Sia has been writing honest and emotional lyrics for years now, so it comes as no surprise that lines like “Cut me down, but it’s you who’ll have further to fall. Ghost town, haunted love.” and “I’m bulletproof, nothing to lose, fire away, fire away. ricochet, you take your aim, fire away, fire away. You shoot me down, but I won’t fall, I am titanium” fit right in with Sia’s catalog of music and are written and vocally delivered in a genuine and humanistic manner that allows the vocal tracks to give power to Guetta’s production.

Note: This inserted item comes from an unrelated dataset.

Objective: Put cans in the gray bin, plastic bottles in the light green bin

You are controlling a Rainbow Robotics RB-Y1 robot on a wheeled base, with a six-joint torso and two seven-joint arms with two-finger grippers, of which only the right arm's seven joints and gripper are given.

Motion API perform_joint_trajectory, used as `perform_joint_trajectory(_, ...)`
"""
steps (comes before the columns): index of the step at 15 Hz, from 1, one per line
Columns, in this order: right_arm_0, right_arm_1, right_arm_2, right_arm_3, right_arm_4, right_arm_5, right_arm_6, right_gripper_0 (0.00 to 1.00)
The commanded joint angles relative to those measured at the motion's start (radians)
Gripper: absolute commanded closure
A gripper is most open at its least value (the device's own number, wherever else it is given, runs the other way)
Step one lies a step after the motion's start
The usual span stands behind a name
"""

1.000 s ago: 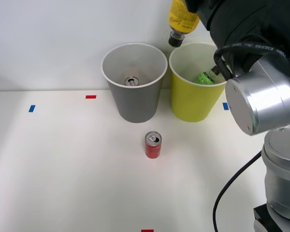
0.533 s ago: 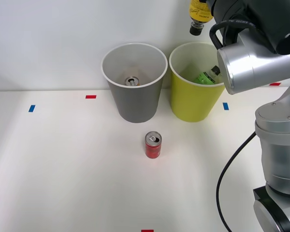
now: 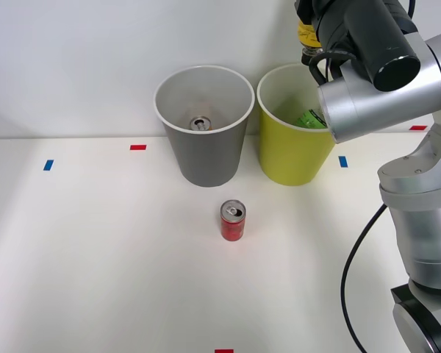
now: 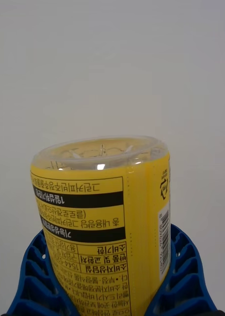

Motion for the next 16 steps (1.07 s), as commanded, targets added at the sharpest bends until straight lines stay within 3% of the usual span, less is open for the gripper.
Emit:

During the verses, it’s the stereo spread guitar lead that takes focus in conjunction with Sia’s vocals, and contains a very nice reverb effect that’s automated to start at the end of each bar when the guitar phrase is almost completed, and becomes wetter and wetter as the measures progress. It’s a nice pairing with the subtle reverb on Sia’s vocals.
In regards to mixing, it’s an in your face kind of track, making it’s presence loudly known, especially in regards to the kick sample. However, while the dynamic range of the track doesn’t sound like it’s much to play with, Guetta gives the track great integrity by remaining creative to the song as a whole by giving vocals a dash of reverb throughout the run of “Titanium” and even chorusing, delaying, chopping up, and playing with the lead vocal and panning several of the harmony tracks.
And then, the best moment happens: parallel compression. We here at 2020k are big fans of this technique when used correctly and the way the bass drum is used as a sidechain to the compression of several of the synthesizers (and even the vocals from time to time) during the chorus of the track is exquisite. Everything ducks out and in for duration of that section of the track and the settings on the compressor are set to pump the effect at the perfect attack and release time to allow for the sections compressed in the track to give extreme power and drive. As opposed to taking the lazy route by just enabling the same settings on the same channels again to give you the same effect twice within minutes of each other, the effect works different during each section it appears and displays a clever use of distinguishing between the two times it is used. A+ in our book!
While “Titanium” contains inklings of experimentation here and there, it still sacrifices to conform with the signature radio ready sound that David Guetta has made a name for himself with. Because of that, it’s doubtful that this track will stick out too much amongst the rest of the dance genre’s cespool of monotonous and loud productions. It’s not too much of an issue though, because with the help of Sia, this track is still dynamite at heart.
Listen to the track over here.
There is also a nice, more stripped version of the “Titanium” with Mary J. Blige floating around the internet somewhere. Check it out.
Track rating: 3.5/5
David Guetta’s sophomore album Nothing But the Beat is due out August 30th, 2011.